Problem with hierachical occupancy model

model1 ![model3|611x71]

Hi all,
I am new to PyMC3. I am having trouble implementing the occupancy model shown in the images above. The alpha and beta each have a prior distribution that follows a multivariate normal distribution.

with pm.Model() as _sampler:
    beta = pm.Normal('beta', mu=0, sd=1000, shape=len(HYPERS['b_mu'])) 
    alpha = pm.Normal('alpha', mu=0, sd=1000, shape=len(HYPERS['a_mu']))
    z = []
    y_ = []
    for i in range(X.shape[0]):
        x_b = pm.math.dot(X[i], beta)
        psi = pm.math.invlogit(x_b)
        z.append(pm.Bernoulli('z'+str(i), psi))
        ydata = y[i]
        yy = []
        for j in range(W[i].shape[0]):
            w_a = pm.math.dot(W[i][j], alpha)
            d = pm.math.invlogit(w_a)
            prob = z[i] * d     
            yy.append(pm.Bernoulli('yy'+str(i)+','+str(j), p=prob, observed=ydata))
        y_.append(yy)
    z = tt.stack(z)
    y_ = tt.stack(y_)
with _sampler:
    # obtain starting values via MAP
    start = pm.find_MAP(model=_sampler)
    # instantiate sampler
    step = pm.Metropolis()
    
    _trace = pm.sample(5000, step=step, start=start)
    
pm.traceplot(_trace[2500:])

The X is a N by p matrix that has the covariate information regarding the beta parameter and W is a N by K by q 3 dimensional array that contains the covariate information regarding the alpha parameter. y is stored in python as a dictionary in Python with its keys being the index (1 to N). The W array is also stored as a dictionary where each element of the keys is a 2d numpy array. Also in the code I used a different link function than in the pictures (logit instead of probit).

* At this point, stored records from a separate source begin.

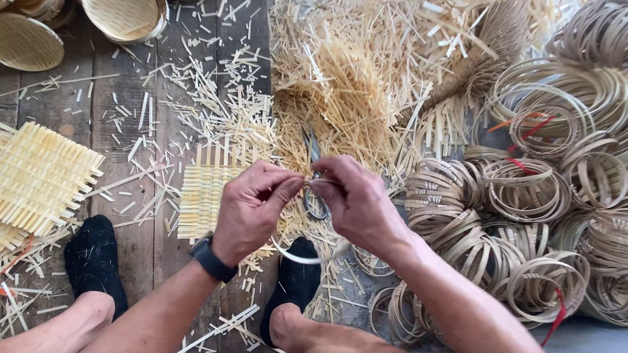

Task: The person weaves bamboo strips into a square lattice, aligns a circular bamboo frame over the lattice, and uses shears to cut away the excess bamboo material.

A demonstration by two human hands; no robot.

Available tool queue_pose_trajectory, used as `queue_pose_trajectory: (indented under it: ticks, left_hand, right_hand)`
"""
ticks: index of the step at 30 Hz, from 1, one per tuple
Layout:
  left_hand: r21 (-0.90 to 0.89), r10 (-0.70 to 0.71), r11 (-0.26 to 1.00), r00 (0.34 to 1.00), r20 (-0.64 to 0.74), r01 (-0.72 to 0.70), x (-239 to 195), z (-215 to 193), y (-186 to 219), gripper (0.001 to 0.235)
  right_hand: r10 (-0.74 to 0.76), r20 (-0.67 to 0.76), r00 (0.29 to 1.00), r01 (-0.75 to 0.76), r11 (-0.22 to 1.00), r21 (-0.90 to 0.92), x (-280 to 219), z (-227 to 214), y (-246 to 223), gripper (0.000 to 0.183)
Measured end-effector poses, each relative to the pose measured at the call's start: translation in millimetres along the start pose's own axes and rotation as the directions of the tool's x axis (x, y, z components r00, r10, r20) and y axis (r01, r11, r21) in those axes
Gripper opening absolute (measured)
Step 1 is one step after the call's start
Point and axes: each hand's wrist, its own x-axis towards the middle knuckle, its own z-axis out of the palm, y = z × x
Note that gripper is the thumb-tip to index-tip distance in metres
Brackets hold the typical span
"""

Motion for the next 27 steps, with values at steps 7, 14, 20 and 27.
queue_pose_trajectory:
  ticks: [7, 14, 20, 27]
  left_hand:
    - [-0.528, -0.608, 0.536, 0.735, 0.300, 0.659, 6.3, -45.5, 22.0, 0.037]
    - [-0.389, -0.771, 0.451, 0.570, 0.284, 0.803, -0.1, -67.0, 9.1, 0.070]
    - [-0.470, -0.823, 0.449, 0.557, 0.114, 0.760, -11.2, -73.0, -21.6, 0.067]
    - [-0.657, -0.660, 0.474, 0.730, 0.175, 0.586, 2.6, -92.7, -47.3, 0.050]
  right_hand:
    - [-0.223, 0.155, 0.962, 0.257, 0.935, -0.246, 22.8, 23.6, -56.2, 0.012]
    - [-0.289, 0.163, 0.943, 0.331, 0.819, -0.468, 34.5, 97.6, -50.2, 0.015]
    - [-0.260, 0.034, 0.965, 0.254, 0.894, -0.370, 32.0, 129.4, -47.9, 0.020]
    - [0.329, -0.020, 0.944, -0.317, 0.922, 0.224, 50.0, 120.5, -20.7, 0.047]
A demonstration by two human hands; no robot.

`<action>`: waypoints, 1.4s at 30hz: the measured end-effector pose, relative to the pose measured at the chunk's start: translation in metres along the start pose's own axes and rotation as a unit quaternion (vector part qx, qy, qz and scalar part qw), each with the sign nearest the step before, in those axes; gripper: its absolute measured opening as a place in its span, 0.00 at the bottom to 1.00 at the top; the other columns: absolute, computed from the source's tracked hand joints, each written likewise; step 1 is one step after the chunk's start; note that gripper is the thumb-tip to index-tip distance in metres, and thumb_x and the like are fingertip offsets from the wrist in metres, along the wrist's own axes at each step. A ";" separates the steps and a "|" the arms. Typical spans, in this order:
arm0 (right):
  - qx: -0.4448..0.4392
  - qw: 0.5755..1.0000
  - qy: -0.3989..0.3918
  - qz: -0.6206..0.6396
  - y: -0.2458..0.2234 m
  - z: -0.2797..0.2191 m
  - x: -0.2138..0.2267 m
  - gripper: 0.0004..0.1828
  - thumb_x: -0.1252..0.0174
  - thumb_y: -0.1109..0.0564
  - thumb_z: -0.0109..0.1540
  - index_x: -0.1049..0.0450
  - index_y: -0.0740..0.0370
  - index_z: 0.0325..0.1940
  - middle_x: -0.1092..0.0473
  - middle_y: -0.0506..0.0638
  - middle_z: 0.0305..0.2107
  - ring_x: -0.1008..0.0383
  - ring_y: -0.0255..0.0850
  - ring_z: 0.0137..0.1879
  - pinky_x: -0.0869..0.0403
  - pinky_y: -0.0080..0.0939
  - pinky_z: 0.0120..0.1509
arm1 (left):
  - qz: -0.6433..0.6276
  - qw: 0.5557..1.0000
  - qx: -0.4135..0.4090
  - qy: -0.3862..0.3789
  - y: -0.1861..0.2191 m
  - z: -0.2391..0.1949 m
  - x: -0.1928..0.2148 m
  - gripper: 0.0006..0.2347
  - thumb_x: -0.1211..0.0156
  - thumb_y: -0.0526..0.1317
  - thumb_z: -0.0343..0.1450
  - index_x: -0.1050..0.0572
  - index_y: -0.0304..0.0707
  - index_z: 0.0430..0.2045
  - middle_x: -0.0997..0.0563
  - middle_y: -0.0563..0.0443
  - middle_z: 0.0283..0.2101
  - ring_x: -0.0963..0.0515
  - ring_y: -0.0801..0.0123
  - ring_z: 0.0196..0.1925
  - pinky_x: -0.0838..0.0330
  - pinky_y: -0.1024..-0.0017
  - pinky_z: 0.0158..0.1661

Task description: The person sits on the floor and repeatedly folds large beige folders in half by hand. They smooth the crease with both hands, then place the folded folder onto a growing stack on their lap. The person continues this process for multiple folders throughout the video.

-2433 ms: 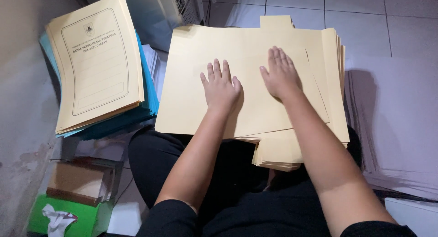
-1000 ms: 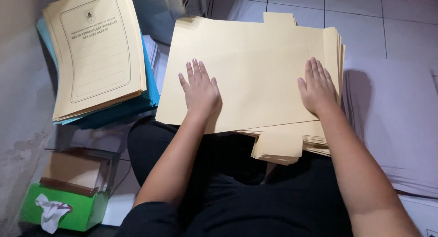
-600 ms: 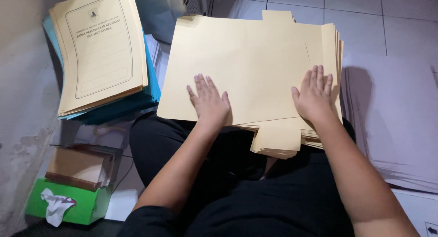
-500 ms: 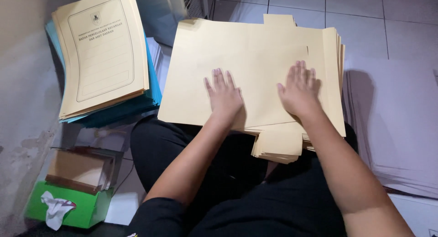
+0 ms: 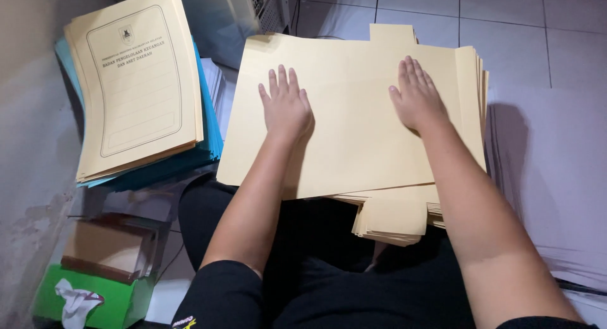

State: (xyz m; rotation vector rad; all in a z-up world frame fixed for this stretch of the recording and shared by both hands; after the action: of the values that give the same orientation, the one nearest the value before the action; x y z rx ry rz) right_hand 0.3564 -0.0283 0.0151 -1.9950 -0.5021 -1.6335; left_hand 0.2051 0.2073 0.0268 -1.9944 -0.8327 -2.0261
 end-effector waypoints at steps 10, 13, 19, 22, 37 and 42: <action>-0.081 0.996 0.035 -0.033 0.060 -0.069 -0.024 0.42 0.76 0.37 0.72 0.59 0.71 0.81 0.64 0.65 0.79 0.70 0.55 0.84 0.70 0.57 0.85 | 0.025 0.999 0.037 0.003 -0.046 -0.068 0.023 0.26 0.74 0.47 0.80 0.51 0.38 0.75 0.56 0.33 0.79 0.64 0.42 0.81 0.74 0.35 0.71; -0.098 0.993 0.044 -0.051 0.040 -0.113 -0.030 0.44 0.74 0.35 0.72 0.58 0.73 0.81 0.63 0.67 0.78 0.72 0.57 0.84 0.73 0.62 0.84 | 0.025 0.999 0.042 -0.024 -0.029 -0.104 0.017 0.26 0.73 0.47 0.80 0.53 0.39 0.76 0.59 0.32 0.79 0.68 0.41 0.80 0.79 0.35 0.70; -0.016 1.000 -0.015 -0.004 -0.107 -0.188 0.002 0.41 0.67 0.38 0.72 0.55 0.72 0.79 0.59 0.70 0.76 0.64 0.60 0.82 0.63 0.59 0.82 | -0.026 0.993 -0.058 -0.100 0.068 -0.164 -0.019 0.27 0.74 0.48 0.78 0.54 0.45 0.76 0.60 0.32 0.78 0.69 0.42 0.80 0.82 0.37 0.69; 0.049 0.998 -0.031 -0.012 -0.104 -0.159 -0.045 0.40 0.69 0.38 0.71 0.58 0.67 0.80 0.61 0.64 0.78 0.66 0.56 0.83 0.65 0.59 0.82 | -0.021 0.989 -0.092 -0.116 0.076 -0.155 -0.031 0.27 0.72 0.50 0.78 0.54 0.52 0.76 0.60 0.34 0.79 0.66 0.40 0.80 0.77 0.35 0.70; 0.120 0.993 0.003 -0.004 -0.115 -0.002 -0.039 0.36 0.76 0.39 0.72 0.56 0.57 0.82 0.58 0.54 0.79 0.63 0.47 0.84 0.63 0.49 0.84 | 0.054 0.994 -0.064 -0.068 0.027 0.006 -0.052 0.26 0.76 0.53 0.78 0.54 0.58 0.76 0.57 0.46 0.80 0.61 0.52 0.81 0.70 0.41 0.73; 0.006 1.000 0.011 0.009 -0.038 -0.001 -0.005 0.37 0.74 0.39 0.73 0.57 0.62 0.82 0.62 0.56 0.79 0.64 0.48 0.84 0.62 0.50 0.85 | 0.012 0.999 -0.002 -0.031 -0.019 -0.001 0.001 0.26 0.75 0.50 0.79 0.50 0.47 0.76 0.56 0.41 0.79 0.63 0.50 0.81 0.72 0.41 0.73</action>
State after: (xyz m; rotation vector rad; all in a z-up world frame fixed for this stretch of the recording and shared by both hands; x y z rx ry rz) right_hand 0.3324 0.0018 0.0160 -1.9648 -0.4833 -1.6365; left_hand 0.1943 0.2230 0.0225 -2.0698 -0.8127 -1.9637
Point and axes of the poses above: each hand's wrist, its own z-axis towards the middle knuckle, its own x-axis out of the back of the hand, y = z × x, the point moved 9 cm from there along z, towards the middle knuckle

The problem is when I run this code this is the output I get from the console:
logp = -inf, ||grad|| = 12.207: 100%|##############################################| 3/3 [00:00<00:00, 28.29it/s]
{β€˜beta’: array([ -8.19231921e-01, -8.18577127e-17]), β€˜alpha’: array([ 0.57346234, 0. ]), β€˜z0’: array(0), β€˜z1’: array(0), β€˜z2’: array(0), β€˜z3’: array(0), β€˜z4’: array(0), β€˜z5’: array(0), β€˜z6’: array(0), β€˜z7’: array(0), β€˜z8’: array(0), β€˜z9’: array(0), β€˜z10’: array(0), β€˜z11’: array(0), β€˜z12’: array(0), β€˜z13’: array(0), β€˜z14’: array(0), β€˜z15’: array(0), β€˜z16’: array(0), β€˜z17’: array(0), β€˜z18’: array(0), β€˜z19’: array(0)}

After that nothing happens and it hangs forever. I can implement this algorithm by directly working out the posterior full conditionals and build a class where I can iteratively sample using Gibbs, but I want to make it work using PyMC3 but it seems like I am doing something wrong. Please help!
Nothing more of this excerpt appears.